Im spanischen siglo de oro, der kulturhistorisch bislang wohl fruchtbarsten Periode der spanischen Literatur, ist es insbesondere die Erzählliteratur, die weit über die Grenzen der iberischen Halbinsel hinaus, auch und gerade durch teils kongeniale Übersetzungen, rasante Verbreitung findet und deren ureigenste ‚Erfindungen‘ auf diesem Gebiet – man denke an die Gattung des Pikaroromans oder den Quijote als Grundlegung des modernen Erzählens – bis heute nachgeahmt und weitergeschrieben werden. Das siglo de oro ist auch deshalb so spannend, weil es einen Übergang markiert von einem weitgehend mittelalterlich geprägten zu einem frühneuzeitlichen Modell der Vorstellung von ‚Welt‘ und ‚Wirklichkeit‘. Verabschiedet wird das Modell einer in sich geschlossenen, in Gott ruhenden und durch ihn garantierten, da von ihm geschaffenen, zyklisch gedachten Welt, in der ‚Neues‘ bzw. ‚Anderes‘ als unsinnig, wenn nicht gar unvorstellbar gilt. In einem langen Prozess der Individualisierung, der Subjektivierung von Weltvorstellung und der Öffnung auf prinzipiell unabschließbar ‚neue‘ Welten hin wandelt sich das (primäre) Modell von Wirklichkeit dahin, dass ‚Realität‘ als (immer nur vorläufiges) Resultat einer Realisierung begriffen wird. Genau dies zeigt sich auch im Erzählen: nicht mehr zeigen gerade die Erzähltexte (und besonders der Roman als „welthaltigste Gattung“ überhaupt) eine Welt, wie sie immer gewesen ist, sondern sie interessieren sich für das ‚Neue‘: die Abweichung, den Exzess, die Anomalie, die Einzigartigkeit.
In der Vielfalt der Subgattungen von Ritter-, Schäfer-, Morisken-, Pikaroroman, im byzantinischen und sentimentalen Roman werden sekundäre Modelle von Wirklichkeit entworfen, die als Alternativentwürfe zu dem Primärmodell von Wirklichkeit dazu einladen, das ‚Andere‘ bzw. ‚auch Mögliche‘ in den Bereich des Vorstellbaren hineinzuholen.

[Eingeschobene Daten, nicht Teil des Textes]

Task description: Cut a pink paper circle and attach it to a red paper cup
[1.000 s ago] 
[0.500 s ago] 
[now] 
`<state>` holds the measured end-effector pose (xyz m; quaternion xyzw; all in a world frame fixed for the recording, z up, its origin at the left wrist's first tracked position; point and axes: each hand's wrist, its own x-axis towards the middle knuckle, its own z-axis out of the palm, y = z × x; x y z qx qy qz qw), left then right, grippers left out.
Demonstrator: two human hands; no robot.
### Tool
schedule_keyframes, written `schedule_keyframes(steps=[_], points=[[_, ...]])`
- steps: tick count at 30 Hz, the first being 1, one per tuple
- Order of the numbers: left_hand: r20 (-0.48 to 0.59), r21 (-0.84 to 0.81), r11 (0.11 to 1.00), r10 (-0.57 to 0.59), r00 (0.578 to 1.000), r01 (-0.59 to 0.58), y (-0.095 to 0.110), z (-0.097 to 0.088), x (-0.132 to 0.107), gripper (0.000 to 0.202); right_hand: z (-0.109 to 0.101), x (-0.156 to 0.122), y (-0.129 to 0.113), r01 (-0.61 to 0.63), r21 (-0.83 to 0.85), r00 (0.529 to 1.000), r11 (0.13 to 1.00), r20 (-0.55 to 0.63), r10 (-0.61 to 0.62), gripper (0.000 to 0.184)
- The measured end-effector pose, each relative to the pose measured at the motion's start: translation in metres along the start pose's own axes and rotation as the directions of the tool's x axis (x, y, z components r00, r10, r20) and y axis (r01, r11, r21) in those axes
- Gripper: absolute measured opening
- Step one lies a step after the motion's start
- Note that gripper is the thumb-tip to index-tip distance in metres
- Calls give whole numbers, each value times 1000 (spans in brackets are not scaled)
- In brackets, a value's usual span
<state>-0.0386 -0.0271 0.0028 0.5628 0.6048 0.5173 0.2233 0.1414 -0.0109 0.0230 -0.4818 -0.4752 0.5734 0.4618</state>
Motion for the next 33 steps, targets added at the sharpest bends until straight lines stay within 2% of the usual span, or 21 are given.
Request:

Im Zentrum der Vorlesung steht natürlich Cervantes‘ Don Quijote nicht allein als komischer Roman und Parodie des Ritterromans, sondern auch als Metaroman, der in sich die novelesken Gattungen seiner Zeit einschließt. Prominent wird ebenso der Lazarillo de Tormes als erster Pikaroroman der Weltliteratur behandelt, ebenso wie die Novelle mit Cervantes‘ Novelas ejemplares. Zumindest als Gattung und mit einzelnen Textbeispielen fokussiert die Vorlesung aber auch die novela pastoril und die novela morisca.

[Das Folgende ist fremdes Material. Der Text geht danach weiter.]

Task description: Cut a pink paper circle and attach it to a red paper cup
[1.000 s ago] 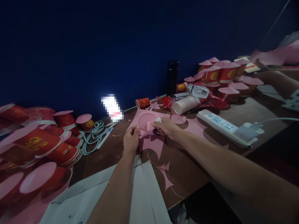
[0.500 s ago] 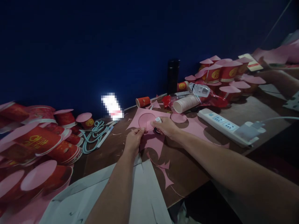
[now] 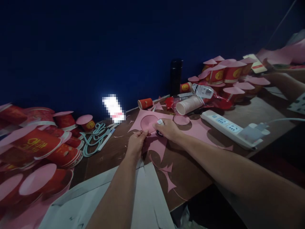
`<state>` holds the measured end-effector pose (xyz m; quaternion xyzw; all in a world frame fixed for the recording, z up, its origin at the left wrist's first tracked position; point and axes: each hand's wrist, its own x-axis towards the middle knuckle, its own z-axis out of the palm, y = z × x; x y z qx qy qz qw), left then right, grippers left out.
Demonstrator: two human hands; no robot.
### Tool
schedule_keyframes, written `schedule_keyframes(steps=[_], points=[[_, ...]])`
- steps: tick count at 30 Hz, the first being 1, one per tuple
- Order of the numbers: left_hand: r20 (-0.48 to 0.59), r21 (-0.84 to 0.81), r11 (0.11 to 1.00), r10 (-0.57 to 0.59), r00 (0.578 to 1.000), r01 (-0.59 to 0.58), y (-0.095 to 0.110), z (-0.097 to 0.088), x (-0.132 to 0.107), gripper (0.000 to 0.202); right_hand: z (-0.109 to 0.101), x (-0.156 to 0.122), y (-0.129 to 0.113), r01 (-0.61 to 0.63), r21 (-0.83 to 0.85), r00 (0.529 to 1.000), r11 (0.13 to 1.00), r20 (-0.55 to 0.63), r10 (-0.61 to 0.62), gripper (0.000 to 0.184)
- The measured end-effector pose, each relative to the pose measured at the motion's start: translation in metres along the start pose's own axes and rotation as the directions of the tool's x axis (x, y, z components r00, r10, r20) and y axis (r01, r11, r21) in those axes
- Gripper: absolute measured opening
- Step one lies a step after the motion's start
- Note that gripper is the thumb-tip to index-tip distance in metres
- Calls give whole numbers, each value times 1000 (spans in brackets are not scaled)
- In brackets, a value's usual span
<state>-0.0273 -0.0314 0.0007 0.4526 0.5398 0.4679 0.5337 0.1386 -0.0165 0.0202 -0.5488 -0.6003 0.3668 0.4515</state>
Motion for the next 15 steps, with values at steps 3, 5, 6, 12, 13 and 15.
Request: schedule_keyframes(steps=[3,5,6,12,13,15], points=[[10,-3,1000,-11,1000,11,1,1,-1,40,0,-1,-1,16,-18,1000,1000,1,-16,25],[17,2,1000,-15,1000,15,1,1,-2,41,0,-2,-3,28,-44,1000,999,1,-28,26],[19,8,1000,-15,1000,14,1,1,-1,41,0,-2,-3,34,-54,999,998,1,-34,26],[-7,75,997,12,1000,-11,-5,0,3,42,2,-4,-4,-20,-4,1000,1000,22,20,24],[-11,72,997,25,1000,-24,-5,0,3,42,3,-4,-3,-42,27,999,999,24,41,24],[-15,53,997,48,999,-48,-5,0,4,41,5,-2,-1,-71,114,997,991,31,68,24]])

Besonders empfohlen sei diese Lehrveranstaltung daher insbesondere für Studierende für das Lehramt, da ab Herbst 2027 Cervantes‘ Don Quijote in den Staatsexamenskanon aufgenommen wird. Beide Teile dieses Roman sollten in einer gut kommentierten Ausgabe angeschafft werden.
Zur Einführung sei ferner empfohlen:
Horst Weich: „Kastilische Erzählliteratur im Siglo de Oro“, in: Joachim Born u.a. (Hgg.): Handbuch Spanisch. Sprache, Literatur, Kultur, Geschichte in Spanien und Hispanoamerika. Berlin: Erich Schmidt 2012, 799-808.